老爺子他的指令是,不要讓高義在請客送禮上,欠下任何人的人情。老爺子這樣做,很正常。
大堂經理把方浩然請來了,她已經得到了方浩然記公司招待費的指令,不敢收錢。
“弟妹,今天是我們為你們接風洗塵,怎麼能讓你買單呢?萬萬使不得。”方浩然給大堂經理下指令,他是怕江南煙雨,或者別人搶著買單了,沒想到第一個來買單的是毛毛媽媽。
“方董,你是老大哥,你知道高義是什麼人的,他是一根筋的人,你不讓我買單,他會不高興的,以後他再回來,肯定不會通知大家了。真的,心意到了,和錢沒關係。”
殷勤的誠懇,使得方浩然打消了堅持的念頭。
從吳義的離開,方浩然看見了,那個在原則上依然是一根筋的高義;
從高義的身上,方浩然看見了另外一個高義。一個不再是一身樸素的掉渣的高義。
高義的穿著,粗看過去是平常的,低調的,但是,識貨的人會知道,那統統是不一般的名牌。
(事實上,高義自己不清楚,什麼是一般的名牌,什麼是不一般的名牌,他們父子兩個都習慣了殷勤的安排,買什麼穿什麼,從來不過問,也從來沒考慮過喜歡不喜歡。因為殷勤比他們更有眼光,更懂得搭配。)
雖然大家沒有下去接高義,但是,方浩然他們幾個人都看見了,高義開來的是路虎。這台車,交稅掛牌辦保險上路,超過了兩百萬。
如果殷勤是過去那個高義的老婆,方浩然絕對不會同意殷勤買單。
現在的殷勤,是曠達集團公司總裁殷壯誌的親姐姐——當然一直都是,不過,她現在是回到了爸爸身邊的嬌嬌女。
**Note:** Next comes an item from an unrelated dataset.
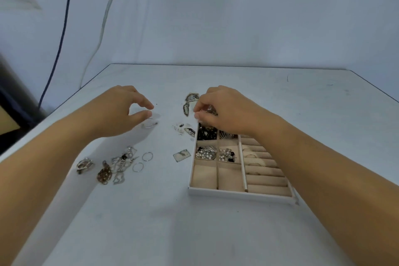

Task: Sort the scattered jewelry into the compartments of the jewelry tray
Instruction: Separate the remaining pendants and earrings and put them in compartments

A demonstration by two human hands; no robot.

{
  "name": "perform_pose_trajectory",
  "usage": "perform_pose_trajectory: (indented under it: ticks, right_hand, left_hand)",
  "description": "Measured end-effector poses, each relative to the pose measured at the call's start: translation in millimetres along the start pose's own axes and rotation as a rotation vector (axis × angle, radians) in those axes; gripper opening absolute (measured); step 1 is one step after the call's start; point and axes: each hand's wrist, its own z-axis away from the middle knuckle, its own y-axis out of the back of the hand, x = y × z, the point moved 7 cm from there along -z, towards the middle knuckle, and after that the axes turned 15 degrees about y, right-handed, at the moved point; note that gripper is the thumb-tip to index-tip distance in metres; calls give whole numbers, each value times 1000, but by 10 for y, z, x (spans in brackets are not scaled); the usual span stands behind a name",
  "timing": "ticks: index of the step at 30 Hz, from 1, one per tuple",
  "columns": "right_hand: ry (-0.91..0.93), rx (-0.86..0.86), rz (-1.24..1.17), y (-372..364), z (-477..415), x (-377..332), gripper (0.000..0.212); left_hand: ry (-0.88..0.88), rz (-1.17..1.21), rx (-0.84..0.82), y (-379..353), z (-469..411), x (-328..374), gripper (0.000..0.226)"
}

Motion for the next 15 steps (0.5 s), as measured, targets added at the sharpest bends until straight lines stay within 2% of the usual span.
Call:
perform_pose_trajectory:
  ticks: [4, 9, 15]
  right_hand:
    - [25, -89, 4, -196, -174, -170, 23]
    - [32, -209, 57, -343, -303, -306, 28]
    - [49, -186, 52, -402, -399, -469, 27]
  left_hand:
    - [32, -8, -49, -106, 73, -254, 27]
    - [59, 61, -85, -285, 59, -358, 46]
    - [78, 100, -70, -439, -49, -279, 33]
她爸爸是幕後的掌門人。
有錢人之間會為一點小錢去矯情嗎?不會是再正常不過的。
把大家送回去了,高義夫妻兩個回到房間去休息了。
安頓了殷勤在裏間上床睡覺,高義在會客廳的沙發上坐下來,他給江南煙雨打電話,想讓他過來聊聊天。
可是,令人意外的是,江南煙雨不是沒接,而是馬上按掉了。
是不是無意中碰到了?高義正在準備接著打,門鈴響了,江南煙雨和陶沙已經來到了門外。
江南煙雨估計毛毛爸爸,會很想了解過去將近兩年時間裏麵,發生的一些事情,認識的一些人。
旁觀者清,江南煙雨和陶沙是接受了殷老爺子指令的參與者,在很大程度上,他們是旁觀者。
沒等高義開口問,江南煙雨開門見山直言不諱了。
“高隊,------”
“你現在應該叫姑父吧?陶沙,你說是不是?”江南煙雨剛開口,被高義打斷了。
“對對對,叔叔說的對。”陶沙知道江南煙雨和杳杳訂婚了。
“姑父和叔叔是平級的,我也叫叔叔吧,這對以後在某些特殊的場合,可能會更好。”江南煙雨的考慮不是多餘的,他叫姑父,別人會問得很清楚,而叫叔叔,大家不會覺得不正常。
“叔叔,當你拿到判決書的時候,你有沒有想到,自己會有兩個鐵杆粉絲?”除了江似練的委托,江南煙雨今天也是深有感觸。
“你是說徐行和江似練嗎?”高義不隻是明知故問,他有不完全認可的弦外之音。
“叔叔,你真的誤會徐行了。他從鄉鎮回公安局,是同我商量了的。他在銀城報上的文章,也是我讓他寫的,關鍵的幾句話,還是我親自寫的。